Welcome to the GerleMen community. Our mission is to celebrate the gift of 'otherness' and help shine a light on the gold we each carry. And now, more than ever, we need connection.

Today, we are launching the GerleMen podcast a bit early due as part of our reaction to the global Coronavirus COVID-19 pandemic sweeping the globe. We are all, yes, all 7.8 billion of us around the world, are in some state of "social distancing" or self-quarantine in an effort to help 'flatten the curve'.


As a culture, we are facing a sexual moratorium that, for gay men, is simultaneously familiar and completely new.

I discuss the impact on gay men’s connecting culture, hooking up, missing the gym, AIDS vs. Coronavirus, and the opportunities this social isolation presents.  

The GerleMen team was planning to launch this podcast in June of 2020 on Father’s Day, but right now, it’s impossible to have a conversation about brotherhood, conscious sex, and heart-centered connection without also discussing the isolation caused by the Coronavirus Pandemic.

We are putting this out now because it’s relevant and because we need connection more than ever


Topics discussed in this episode: 

  • Connection [2:38]  
  • Sex [5:33]
  • AIDS vs. Coronavirus [6:24]
  • Importance of gym culture [3:12]
  • Huge opportunity for personal growth [10:46] 

 


Episode Transcript:

Mike Gerle  0:29  

Hey, brothers, this is Mike. And this is the GerleMen podcast. And this is a Corona update. incense. This podcast was in the works. We were planning on launching it. June of 2020. on Father's Day, I just built a studio with my business partner, and we had set it up.

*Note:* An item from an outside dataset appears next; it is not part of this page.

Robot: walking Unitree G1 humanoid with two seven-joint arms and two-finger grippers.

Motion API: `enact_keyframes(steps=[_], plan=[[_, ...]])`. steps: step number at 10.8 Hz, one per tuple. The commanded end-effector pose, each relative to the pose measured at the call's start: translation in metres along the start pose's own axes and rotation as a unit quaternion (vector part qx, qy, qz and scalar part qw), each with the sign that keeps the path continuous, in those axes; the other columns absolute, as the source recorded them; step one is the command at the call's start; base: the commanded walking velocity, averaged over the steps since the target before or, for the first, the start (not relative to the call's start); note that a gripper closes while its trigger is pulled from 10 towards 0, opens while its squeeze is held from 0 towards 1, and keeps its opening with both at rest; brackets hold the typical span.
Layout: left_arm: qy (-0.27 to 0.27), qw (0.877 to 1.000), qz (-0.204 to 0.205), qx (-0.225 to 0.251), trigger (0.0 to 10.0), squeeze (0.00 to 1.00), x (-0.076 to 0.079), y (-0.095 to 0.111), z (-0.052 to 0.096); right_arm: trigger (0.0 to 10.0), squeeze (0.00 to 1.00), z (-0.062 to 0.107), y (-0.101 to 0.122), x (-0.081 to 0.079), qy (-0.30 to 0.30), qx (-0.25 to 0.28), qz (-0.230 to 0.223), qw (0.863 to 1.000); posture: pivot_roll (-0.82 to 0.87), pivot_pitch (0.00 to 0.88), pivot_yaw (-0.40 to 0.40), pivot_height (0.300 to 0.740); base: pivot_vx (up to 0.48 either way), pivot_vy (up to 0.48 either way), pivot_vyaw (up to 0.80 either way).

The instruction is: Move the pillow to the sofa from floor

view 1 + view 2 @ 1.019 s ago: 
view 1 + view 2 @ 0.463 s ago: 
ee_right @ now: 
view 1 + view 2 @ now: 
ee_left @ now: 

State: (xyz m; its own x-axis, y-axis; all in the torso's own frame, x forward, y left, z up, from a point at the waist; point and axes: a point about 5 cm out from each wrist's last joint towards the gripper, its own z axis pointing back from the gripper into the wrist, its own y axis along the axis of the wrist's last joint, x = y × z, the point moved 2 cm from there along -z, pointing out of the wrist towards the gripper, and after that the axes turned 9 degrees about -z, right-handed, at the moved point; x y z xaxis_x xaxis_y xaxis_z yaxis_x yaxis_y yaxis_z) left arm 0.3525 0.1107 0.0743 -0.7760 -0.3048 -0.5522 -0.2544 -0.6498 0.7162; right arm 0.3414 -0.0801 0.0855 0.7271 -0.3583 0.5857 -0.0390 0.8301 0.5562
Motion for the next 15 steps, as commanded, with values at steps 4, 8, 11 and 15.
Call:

My business partner Garrett McClure and my editor. Her and showrunner Leslie Schroeder is making magic on her end. And we wanted to have 12 episodes in the can six of them perfectly ready. And we were going to launch with that so that we gave you quality content on a regular basis. The thing is now we need connection more than ever. And that's why we are launching now rather than waiting till June. And because of that, you may hear some problems. Like my interview with JD was the first one I had done on zoom and I am not happy with the audio in my end, and that's just the world we're gonna have to live in for a while. It's a beautiful interview. It's got a lot to hang on to and the sound quality is just going to have to suffer. So that's what's happening.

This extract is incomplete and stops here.